Task requirements: Within the entries below, the lines from the one with "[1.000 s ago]" through the one with "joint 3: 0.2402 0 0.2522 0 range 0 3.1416" are to be set down exactly, both ends kept.

*** Exercise input Section Begins ***

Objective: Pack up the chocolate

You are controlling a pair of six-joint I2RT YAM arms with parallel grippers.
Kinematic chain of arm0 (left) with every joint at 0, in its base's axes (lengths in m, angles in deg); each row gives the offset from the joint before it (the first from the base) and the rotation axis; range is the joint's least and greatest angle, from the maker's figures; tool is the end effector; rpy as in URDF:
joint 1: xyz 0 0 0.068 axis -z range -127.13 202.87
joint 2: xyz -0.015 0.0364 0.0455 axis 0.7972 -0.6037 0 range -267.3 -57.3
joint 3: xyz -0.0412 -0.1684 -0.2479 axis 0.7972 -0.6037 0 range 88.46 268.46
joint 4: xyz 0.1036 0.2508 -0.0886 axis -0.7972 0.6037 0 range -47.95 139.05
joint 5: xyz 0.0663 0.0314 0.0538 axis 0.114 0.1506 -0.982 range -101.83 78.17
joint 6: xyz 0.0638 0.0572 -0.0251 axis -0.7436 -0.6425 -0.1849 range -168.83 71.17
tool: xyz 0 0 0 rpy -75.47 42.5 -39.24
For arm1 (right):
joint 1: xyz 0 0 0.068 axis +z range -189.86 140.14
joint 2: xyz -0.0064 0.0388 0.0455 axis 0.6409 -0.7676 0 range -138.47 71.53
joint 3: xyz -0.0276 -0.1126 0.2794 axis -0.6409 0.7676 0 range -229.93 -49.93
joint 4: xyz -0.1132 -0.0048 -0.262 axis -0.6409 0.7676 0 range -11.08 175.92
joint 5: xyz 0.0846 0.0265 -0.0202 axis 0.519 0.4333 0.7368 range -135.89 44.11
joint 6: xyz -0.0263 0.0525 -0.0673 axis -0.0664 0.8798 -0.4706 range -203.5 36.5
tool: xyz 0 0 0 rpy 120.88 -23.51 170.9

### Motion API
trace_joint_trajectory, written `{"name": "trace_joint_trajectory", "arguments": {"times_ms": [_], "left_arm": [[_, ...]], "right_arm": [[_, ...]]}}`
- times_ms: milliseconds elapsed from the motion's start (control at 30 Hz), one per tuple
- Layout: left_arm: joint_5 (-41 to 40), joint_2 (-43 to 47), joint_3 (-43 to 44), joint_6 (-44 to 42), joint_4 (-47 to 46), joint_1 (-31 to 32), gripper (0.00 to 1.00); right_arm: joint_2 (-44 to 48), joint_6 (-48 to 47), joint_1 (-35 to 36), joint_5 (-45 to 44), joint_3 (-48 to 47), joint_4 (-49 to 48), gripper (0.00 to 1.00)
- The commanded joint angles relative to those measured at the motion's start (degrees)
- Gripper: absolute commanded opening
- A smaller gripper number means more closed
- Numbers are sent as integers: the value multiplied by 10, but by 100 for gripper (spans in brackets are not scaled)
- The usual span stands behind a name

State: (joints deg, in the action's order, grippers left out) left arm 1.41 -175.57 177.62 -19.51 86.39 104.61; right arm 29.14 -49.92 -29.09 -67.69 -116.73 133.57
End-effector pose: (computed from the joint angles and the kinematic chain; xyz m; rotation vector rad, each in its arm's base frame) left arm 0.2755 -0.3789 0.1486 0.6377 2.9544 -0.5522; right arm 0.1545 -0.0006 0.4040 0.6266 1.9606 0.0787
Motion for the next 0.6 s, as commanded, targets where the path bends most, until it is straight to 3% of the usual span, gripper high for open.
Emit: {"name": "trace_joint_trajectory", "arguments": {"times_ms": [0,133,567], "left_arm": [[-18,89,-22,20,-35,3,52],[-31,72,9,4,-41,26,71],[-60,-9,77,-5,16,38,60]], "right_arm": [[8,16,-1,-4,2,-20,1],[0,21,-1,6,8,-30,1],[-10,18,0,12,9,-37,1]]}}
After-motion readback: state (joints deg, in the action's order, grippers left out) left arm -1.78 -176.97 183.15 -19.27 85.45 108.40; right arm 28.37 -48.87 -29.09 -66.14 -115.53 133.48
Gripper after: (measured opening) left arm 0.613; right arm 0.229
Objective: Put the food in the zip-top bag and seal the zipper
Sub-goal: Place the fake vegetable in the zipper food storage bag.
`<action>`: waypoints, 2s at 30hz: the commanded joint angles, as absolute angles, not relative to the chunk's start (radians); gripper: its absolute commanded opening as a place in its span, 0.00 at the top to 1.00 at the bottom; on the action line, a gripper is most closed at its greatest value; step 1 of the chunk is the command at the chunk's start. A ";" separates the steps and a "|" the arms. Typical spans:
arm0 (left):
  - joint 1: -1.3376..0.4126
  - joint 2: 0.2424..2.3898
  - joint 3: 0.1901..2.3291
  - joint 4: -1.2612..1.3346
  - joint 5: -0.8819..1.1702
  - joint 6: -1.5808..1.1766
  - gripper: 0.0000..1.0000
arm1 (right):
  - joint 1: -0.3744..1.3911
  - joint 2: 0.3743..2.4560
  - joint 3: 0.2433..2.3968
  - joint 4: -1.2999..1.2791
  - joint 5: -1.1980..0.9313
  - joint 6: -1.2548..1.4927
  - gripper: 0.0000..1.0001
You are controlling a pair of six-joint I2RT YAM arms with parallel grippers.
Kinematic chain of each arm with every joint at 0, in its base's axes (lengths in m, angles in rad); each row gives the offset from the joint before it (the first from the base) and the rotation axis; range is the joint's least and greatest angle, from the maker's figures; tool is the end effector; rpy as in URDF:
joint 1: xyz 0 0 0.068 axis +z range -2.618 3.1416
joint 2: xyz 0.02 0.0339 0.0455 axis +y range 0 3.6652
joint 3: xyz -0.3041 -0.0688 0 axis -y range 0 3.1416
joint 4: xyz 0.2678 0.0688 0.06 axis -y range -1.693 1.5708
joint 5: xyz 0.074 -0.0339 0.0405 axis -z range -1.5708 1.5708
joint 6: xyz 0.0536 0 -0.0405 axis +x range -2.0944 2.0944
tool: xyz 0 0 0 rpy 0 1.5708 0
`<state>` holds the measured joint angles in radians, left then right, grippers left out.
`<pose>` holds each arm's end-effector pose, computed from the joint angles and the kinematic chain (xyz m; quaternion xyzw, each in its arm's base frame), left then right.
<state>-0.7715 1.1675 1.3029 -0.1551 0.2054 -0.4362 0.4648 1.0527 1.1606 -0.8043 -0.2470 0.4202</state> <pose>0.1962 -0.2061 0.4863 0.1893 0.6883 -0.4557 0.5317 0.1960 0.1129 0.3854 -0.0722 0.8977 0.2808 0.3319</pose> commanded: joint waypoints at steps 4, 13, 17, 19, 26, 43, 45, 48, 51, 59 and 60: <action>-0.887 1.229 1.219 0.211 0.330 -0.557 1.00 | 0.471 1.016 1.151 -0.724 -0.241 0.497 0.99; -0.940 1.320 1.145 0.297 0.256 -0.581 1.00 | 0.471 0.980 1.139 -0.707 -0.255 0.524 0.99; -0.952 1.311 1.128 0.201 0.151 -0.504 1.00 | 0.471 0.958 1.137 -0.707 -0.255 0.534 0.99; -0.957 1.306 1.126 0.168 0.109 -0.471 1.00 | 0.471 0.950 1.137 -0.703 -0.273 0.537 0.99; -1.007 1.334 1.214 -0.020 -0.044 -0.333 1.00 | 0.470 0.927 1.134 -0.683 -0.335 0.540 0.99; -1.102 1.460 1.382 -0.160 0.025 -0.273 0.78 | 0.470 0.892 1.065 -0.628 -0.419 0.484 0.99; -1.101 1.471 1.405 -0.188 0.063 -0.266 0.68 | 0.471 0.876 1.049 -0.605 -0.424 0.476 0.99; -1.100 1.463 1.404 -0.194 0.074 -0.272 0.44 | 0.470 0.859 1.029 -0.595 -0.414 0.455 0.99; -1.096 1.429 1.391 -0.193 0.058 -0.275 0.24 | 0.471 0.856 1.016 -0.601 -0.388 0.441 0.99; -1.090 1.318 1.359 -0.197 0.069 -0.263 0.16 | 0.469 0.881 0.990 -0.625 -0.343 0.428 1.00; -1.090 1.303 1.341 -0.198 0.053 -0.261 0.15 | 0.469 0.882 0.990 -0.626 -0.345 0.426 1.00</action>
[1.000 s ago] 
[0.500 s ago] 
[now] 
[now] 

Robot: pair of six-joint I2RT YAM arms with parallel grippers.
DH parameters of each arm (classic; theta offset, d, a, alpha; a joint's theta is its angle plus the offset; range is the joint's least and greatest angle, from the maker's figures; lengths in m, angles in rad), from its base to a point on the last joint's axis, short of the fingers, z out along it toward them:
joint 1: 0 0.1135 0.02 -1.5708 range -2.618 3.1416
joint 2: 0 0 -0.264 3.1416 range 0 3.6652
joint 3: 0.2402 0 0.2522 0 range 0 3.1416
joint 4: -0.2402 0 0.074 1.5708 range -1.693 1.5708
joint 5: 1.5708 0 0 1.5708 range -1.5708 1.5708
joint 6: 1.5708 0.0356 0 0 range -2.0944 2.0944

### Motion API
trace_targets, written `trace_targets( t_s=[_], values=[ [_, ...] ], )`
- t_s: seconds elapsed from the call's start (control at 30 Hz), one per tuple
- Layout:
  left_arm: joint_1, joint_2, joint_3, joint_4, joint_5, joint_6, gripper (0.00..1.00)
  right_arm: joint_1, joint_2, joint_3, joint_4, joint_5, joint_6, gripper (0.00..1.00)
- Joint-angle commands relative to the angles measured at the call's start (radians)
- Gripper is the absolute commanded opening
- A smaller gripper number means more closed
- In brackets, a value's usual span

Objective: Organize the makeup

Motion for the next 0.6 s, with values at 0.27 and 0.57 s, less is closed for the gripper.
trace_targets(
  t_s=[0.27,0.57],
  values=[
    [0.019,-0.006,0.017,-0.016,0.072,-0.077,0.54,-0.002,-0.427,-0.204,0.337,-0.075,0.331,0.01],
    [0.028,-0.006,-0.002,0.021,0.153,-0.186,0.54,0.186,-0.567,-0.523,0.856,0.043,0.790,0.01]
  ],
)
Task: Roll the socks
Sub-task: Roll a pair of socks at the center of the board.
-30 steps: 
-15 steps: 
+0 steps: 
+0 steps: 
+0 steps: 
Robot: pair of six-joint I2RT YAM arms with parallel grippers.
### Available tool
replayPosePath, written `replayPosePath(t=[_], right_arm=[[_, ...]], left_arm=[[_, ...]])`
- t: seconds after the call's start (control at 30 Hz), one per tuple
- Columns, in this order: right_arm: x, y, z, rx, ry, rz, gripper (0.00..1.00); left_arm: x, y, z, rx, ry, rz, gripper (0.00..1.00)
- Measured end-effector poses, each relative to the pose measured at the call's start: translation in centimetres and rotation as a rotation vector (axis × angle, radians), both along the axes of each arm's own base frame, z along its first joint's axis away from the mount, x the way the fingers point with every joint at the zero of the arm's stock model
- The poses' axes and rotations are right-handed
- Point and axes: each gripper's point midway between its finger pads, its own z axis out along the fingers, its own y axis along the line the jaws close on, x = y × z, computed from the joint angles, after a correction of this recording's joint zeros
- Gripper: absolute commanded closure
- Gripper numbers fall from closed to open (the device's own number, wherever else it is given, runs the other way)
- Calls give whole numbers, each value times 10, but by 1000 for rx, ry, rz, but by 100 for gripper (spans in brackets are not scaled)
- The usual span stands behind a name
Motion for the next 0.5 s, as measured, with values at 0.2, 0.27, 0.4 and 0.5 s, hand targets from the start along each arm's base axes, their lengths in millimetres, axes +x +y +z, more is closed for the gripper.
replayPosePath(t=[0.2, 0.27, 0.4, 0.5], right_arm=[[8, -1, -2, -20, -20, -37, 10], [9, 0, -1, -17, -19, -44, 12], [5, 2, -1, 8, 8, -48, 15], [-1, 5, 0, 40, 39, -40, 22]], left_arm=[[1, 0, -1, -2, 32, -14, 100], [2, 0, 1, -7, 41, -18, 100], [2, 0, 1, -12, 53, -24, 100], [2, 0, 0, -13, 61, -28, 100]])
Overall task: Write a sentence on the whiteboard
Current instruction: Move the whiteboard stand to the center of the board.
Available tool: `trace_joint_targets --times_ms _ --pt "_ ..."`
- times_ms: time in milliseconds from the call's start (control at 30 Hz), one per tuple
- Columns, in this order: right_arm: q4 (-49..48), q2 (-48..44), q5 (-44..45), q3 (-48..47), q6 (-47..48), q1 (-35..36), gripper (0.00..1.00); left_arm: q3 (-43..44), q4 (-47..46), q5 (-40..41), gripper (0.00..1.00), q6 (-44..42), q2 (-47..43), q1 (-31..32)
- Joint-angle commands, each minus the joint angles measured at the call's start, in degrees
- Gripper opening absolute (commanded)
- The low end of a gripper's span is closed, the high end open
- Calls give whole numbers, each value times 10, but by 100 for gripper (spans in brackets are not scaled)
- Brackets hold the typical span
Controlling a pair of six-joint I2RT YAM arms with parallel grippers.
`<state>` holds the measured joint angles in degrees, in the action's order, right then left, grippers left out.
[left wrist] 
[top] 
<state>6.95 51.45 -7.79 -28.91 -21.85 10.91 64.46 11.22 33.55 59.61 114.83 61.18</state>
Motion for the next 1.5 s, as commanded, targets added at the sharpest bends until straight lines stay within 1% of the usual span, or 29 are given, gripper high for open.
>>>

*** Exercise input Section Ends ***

Exercise answer:
[1.000 s ago] 
[0.500 s ago] 
[now] 
[now] 

Robot: pair of six-joint I2RT YAM arms with parallel grippers.
DH parameters of each arm (classic; theta offset, d, a, alpha; a joint's theta is its angle plus the offset; range is the joint's least and greatest angle, from the maker's figures; lengths in m, angles in rad), from its base to a point on the last joint's axis, short of the fingers, z out along it toward them:
joint 1: 0 0.1135 0.02 -1.5708 range -2.618 3.1416
joint 2: 0 0 -0.264 3.1416 range 0 3.6652
joint 3: 0.2402 0 0.2522 0 range 0 3.1416

That's the answer, with nothing more to add.